PROBLEM STATEMENT: Take the material below from its first line through the line containing "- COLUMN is" and, please, write those lines again exactly.

INFORMATION SUPPLIED:

# # # #

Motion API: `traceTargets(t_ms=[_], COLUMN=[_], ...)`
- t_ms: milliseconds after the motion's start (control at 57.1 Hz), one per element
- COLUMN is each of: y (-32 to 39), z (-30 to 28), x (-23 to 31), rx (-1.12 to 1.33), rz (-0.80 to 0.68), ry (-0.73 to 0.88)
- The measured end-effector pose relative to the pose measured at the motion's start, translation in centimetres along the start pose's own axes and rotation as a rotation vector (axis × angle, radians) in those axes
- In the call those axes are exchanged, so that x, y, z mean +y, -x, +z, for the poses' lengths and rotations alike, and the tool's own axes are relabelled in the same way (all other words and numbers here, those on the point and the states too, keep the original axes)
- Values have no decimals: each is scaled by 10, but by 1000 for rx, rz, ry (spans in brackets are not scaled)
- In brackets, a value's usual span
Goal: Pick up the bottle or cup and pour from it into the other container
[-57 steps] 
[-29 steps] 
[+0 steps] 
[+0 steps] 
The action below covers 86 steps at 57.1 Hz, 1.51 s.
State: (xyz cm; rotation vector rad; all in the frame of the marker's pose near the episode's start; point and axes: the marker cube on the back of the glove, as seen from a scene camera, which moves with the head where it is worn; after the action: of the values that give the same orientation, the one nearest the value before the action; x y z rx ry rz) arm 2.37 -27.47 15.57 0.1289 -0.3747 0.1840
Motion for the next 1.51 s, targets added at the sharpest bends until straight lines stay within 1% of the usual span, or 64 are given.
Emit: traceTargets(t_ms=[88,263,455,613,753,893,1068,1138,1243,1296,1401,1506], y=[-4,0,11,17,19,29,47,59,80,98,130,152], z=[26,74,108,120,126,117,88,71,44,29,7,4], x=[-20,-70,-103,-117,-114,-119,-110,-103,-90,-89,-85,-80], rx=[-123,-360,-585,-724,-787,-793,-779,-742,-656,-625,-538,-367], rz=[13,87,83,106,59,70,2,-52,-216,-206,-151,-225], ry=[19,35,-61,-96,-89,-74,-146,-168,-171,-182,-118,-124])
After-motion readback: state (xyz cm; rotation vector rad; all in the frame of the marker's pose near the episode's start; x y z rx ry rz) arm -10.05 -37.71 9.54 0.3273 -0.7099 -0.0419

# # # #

EXERCISE RESPONSE:
Motion API: `traceTargets(t_ms=[_], COLUMN=[_], ...)`
- t_ms: milliseconds after the motion's start (control at 57.1 Hz), one per element
- COLUMN is each of: y (-32 to 39), z (-30 to 28), x (-23 to 31), rx (-1.12 to 1.33), rz (-0.80 to 0.68), ry (-0.73 to 0.88)

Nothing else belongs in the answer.